ACTIVITY:
Whenever the word "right" turns up in a line below, that line should be copied.
[AVAILABLE DATA]
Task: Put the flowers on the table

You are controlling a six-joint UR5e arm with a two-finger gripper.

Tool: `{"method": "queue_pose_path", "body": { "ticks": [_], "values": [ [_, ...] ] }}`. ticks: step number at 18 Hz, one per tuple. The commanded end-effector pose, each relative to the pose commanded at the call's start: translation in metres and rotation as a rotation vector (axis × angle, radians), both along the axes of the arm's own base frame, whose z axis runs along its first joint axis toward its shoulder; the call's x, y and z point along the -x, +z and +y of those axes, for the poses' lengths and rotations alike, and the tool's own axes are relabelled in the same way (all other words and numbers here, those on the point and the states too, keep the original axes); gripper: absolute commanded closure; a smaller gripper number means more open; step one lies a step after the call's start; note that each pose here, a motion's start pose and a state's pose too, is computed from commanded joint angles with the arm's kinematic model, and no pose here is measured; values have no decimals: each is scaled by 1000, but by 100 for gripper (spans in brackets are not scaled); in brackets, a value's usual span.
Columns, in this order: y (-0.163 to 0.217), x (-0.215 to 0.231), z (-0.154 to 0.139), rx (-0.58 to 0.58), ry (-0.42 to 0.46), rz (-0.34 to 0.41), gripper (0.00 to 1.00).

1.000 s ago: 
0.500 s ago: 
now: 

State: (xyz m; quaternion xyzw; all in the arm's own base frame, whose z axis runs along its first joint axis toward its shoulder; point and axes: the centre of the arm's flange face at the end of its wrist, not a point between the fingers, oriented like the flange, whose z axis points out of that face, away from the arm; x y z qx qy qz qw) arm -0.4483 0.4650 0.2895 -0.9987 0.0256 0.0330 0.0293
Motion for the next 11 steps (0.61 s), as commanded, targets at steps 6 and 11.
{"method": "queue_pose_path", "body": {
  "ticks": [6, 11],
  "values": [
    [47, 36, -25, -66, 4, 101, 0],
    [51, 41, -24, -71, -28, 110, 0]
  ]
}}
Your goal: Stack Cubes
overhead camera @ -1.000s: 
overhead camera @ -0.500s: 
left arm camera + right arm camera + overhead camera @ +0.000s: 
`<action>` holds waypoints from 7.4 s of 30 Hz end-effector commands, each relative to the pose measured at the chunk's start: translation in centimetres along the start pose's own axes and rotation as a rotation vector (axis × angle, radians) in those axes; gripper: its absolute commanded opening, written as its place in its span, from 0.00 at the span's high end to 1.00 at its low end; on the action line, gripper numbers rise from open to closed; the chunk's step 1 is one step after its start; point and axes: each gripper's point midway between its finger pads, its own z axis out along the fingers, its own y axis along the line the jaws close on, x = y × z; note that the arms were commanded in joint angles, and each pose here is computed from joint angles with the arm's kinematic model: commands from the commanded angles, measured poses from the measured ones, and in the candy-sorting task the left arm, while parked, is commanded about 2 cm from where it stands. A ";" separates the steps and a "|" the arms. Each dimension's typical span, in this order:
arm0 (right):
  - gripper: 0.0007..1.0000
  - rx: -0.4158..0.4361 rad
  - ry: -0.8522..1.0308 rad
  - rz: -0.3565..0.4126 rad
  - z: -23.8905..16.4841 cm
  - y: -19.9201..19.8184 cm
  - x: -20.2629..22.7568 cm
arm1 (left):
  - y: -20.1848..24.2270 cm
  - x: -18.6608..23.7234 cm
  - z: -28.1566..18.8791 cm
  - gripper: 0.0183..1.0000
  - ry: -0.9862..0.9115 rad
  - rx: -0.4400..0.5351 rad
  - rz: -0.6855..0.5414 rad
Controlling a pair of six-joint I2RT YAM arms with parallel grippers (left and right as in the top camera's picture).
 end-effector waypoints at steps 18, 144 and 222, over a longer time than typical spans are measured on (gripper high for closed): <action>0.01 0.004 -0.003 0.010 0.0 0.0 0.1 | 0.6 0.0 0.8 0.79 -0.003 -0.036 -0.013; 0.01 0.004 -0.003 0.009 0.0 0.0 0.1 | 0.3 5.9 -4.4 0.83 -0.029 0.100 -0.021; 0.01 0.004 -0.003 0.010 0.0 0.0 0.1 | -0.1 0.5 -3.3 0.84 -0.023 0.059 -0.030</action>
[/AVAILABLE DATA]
SOLUTION TO THIS PROBLEM:
left arm camera + right arm camera + overhead camera @ +0.000s: 
arm0 (right):
Controlling a pair of six-joint I2RT YAM arms with parallel grippers (left and right as in the top camera's picture).

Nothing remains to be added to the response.